### Work instructions
Find "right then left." below and begin at its line; stop after the line with "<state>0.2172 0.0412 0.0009". Output those lines exactly, without pictures.

### Task inputs
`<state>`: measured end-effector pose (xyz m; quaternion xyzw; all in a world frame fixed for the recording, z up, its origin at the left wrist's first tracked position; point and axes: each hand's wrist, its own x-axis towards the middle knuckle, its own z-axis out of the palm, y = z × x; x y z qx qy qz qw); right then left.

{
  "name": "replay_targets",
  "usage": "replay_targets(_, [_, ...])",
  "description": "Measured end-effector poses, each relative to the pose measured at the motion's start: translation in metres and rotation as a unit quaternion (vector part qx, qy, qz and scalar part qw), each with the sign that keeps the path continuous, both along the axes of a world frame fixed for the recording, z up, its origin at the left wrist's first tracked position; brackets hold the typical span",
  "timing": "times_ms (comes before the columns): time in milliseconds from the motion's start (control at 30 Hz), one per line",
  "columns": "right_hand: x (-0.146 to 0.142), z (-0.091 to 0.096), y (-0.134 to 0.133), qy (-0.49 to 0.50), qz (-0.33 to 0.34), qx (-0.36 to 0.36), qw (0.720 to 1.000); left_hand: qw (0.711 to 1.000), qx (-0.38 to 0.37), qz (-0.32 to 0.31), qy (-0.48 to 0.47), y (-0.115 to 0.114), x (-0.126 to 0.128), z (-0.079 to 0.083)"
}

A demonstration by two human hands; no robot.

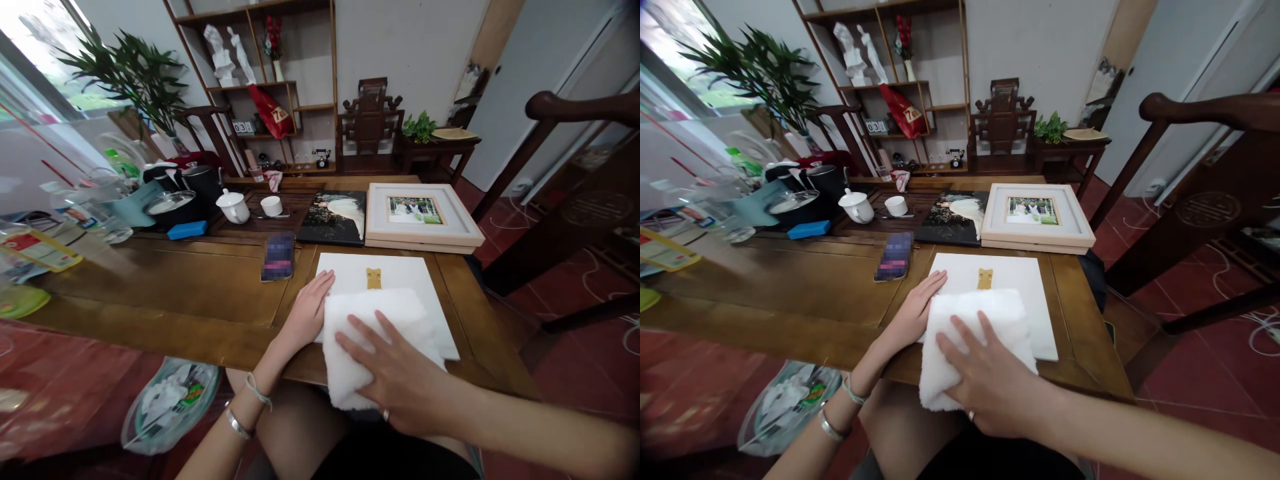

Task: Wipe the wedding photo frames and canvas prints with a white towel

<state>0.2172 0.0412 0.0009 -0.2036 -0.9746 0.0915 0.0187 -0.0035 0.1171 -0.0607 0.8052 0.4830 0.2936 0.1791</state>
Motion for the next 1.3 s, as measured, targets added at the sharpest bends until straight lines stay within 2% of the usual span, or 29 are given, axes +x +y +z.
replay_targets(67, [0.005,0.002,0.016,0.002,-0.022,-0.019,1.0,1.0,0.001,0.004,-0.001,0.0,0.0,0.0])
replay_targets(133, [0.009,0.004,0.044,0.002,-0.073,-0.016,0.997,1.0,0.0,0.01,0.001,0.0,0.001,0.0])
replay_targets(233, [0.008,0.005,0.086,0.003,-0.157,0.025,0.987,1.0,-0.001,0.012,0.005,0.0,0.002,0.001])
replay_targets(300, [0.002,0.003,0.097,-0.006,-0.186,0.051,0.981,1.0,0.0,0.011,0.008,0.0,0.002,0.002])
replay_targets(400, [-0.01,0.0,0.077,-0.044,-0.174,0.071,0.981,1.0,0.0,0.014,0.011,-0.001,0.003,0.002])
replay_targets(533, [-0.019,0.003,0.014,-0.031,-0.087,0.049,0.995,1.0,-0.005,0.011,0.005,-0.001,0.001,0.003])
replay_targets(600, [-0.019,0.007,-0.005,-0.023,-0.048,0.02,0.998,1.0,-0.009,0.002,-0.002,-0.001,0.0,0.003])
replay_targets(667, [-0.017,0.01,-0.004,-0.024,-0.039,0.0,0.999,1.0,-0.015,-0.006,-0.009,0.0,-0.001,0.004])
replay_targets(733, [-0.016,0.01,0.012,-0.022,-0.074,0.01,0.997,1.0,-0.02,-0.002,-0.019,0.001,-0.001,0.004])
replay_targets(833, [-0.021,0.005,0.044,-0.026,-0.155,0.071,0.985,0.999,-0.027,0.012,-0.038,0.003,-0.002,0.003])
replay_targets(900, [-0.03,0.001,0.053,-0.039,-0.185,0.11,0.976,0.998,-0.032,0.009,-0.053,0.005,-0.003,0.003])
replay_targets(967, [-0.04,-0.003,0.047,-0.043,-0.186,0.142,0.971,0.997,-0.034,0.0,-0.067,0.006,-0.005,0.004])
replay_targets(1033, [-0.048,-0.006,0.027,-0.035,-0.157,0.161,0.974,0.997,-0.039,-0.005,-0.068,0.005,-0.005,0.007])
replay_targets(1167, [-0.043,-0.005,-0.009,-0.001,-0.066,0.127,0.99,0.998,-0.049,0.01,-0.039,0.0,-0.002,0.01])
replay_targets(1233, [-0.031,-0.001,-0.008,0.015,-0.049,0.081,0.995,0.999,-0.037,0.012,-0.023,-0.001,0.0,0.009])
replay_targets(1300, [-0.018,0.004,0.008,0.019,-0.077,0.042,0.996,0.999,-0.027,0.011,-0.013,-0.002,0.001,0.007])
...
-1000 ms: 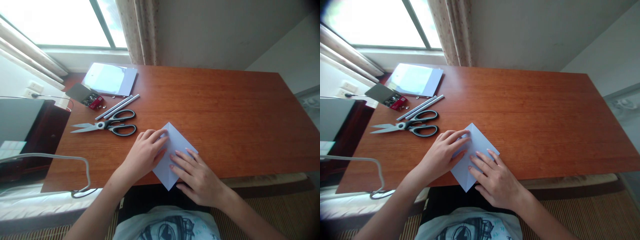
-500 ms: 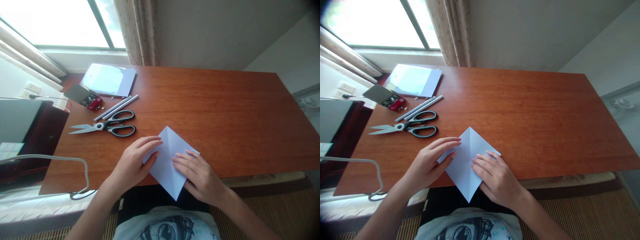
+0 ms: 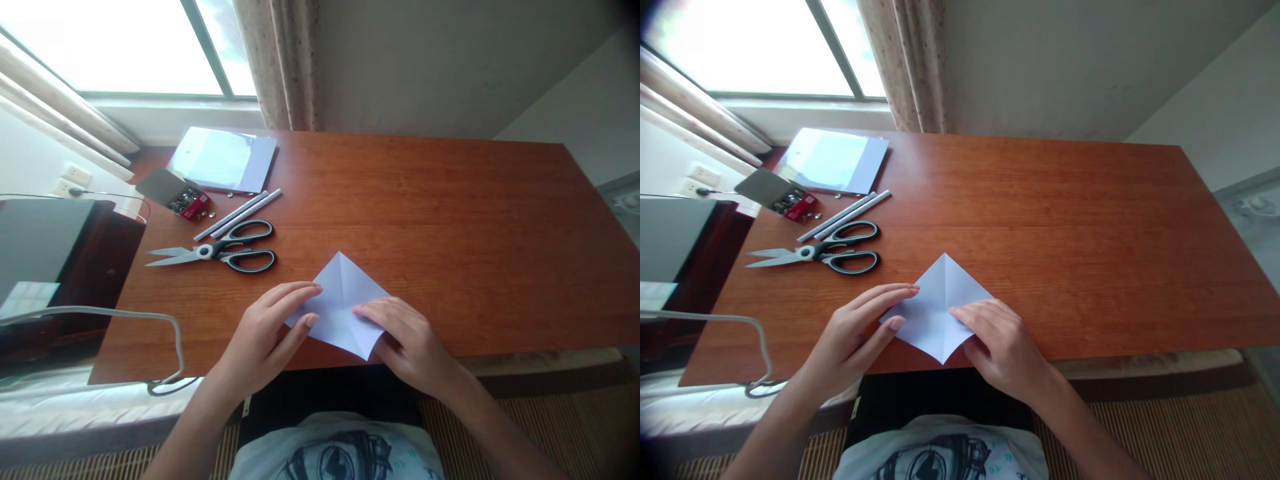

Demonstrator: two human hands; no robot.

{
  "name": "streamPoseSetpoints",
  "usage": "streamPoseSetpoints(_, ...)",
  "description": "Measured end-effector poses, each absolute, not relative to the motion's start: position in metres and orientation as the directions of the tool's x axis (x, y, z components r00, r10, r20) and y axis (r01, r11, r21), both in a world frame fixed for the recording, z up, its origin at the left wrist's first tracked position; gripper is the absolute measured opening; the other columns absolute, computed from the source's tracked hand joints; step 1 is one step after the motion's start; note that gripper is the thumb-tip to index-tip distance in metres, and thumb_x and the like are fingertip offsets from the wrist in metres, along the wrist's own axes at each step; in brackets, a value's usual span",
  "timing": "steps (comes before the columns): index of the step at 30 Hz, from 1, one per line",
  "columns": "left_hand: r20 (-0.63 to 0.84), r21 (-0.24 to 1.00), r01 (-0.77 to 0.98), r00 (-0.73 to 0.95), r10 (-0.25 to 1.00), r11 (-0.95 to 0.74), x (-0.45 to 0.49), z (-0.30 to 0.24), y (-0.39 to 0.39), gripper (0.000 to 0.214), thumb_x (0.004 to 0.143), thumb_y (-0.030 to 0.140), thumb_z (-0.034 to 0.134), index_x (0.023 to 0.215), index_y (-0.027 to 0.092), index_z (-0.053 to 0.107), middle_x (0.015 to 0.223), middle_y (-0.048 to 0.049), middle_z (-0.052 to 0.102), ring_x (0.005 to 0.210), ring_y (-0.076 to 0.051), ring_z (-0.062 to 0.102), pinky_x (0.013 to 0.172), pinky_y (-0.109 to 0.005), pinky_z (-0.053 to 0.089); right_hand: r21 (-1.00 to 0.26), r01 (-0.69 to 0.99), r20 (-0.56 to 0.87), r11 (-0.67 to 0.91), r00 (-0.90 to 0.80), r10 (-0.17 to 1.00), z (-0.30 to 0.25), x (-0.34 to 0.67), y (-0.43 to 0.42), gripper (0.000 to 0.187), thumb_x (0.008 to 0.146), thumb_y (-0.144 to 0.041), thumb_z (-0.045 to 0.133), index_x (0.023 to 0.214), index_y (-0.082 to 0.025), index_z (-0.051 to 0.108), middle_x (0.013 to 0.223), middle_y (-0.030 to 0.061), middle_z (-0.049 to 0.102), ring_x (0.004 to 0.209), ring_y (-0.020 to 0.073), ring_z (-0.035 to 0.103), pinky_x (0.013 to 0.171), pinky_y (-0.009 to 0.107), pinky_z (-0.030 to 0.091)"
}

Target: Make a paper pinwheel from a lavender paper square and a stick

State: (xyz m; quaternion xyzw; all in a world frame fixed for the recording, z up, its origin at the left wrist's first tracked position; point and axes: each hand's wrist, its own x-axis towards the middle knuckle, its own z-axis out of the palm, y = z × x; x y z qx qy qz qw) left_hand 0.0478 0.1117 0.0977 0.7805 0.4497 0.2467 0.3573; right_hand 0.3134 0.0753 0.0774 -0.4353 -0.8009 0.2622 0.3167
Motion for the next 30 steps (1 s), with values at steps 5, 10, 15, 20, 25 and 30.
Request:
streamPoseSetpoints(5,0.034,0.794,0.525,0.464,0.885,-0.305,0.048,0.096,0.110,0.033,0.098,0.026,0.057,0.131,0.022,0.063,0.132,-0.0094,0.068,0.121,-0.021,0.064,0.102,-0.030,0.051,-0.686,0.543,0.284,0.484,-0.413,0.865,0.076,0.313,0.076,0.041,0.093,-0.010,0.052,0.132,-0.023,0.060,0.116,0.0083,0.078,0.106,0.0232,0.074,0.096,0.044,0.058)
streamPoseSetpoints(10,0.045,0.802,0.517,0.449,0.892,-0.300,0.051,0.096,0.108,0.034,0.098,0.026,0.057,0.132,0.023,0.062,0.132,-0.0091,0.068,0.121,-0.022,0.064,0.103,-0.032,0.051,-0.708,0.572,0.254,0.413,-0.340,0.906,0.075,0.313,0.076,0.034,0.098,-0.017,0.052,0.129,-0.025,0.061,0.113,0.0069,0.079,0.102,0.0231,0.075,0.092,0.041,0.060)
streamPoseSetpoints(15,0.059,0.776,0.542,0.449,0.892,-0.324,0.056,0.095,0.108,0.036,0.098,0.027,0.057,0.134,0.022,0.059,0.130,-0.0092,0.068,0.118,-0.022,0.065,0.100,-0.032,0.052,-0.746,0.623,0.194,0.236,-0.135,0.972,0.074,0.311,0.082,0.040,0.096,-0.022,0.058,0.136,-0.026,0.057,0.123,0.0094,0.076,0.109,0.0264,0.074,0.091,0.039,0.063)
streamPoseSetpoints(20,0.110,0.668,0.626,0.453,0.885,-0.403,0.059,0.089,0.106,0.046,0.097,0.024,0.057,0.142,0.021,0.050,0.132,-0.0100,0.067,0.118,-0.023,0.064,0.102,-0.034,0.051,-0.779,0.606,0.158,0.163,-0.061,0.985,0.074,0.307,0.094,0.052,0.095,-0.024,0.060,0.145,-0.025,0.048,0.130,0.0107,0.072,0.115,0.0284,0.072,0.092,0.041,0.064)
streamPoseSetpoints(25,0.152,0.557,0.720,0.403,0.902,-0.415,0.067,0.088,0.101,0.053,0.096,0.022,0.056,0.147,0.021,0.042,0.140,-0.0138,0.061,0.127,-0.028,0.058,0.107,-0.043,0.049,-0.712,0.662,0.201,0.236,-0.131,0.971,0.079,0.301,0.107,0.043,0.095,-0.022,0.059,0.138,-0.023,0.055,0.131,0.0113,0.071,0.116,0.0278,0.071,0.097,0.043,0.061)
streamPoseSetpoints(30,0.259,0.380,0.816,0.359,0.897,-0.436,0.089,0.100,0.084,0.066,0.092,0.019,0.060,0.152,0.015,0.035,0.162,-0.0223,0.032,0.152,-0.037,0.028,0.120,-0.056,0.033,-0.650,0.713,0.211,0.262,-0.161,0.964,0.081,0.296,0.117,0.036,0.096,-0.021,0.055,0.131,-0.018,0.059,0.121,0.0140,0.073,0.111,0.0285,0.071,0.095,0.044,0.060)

### Worked solution
`<state>`: measured end-effector pose (xyz m; quaternion xyzw; all in a world frame fixed for the recording, z up, its origin at the left wrist's first tracked position; point and axes: each hand's wrist, its own x-axis towards the middle knuckle, its own z-axis out of the palm, y = z × x; x y z qx qy qz qw); right then left.

{
  "name": "replay_targets",
  "usage": "replay_targets(_, [_, ...])",
  "description": "Measured end-effector poses, each relative to the pose measured at the motion's start: translation in metres and rotation as a unit quaternion (vector part qx, qy, qz and scalar part qw), each with the sign that keeps the path continuous, both along the axes of a world frame fixed for the recording, z up, its origin at the left wrist's first tracked position; brackets hold the typical span",
  "timing": "times_ms (comes before the columns): time in milliseconds from the motion's start (control at 30 Hz), one per line",
  "columns": "right_hand: x (-0.146 to 0.142), z (-0.091 to 0.096), y (-0.134 to 0.133), qy (-0.49 to 0.50), qz (-0.33 to 0.34), qx (-0.36 to 0.36), qw (0.720 to 1.000); left_hand: qw (0.711 to 1.000), qx (-0.38 to 0.37), qz (-0.32 to 0.31), qy (-0.48 to 0.47), y (-0.115 to 0.114), x (-0.126 to 0.128), z (-0.079 to 0.083)"
}

A demonstration by two human hands; no robot.


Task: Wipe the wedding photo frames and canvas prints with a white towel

<state>0.2172 0.0412 0.0009 -0.2036 -0.9746 0.0915 0.0187 -0.0035 0.1171 -0.0607 0.8052 0.4830 0.2936 0.1791</state>

The answer is now complete.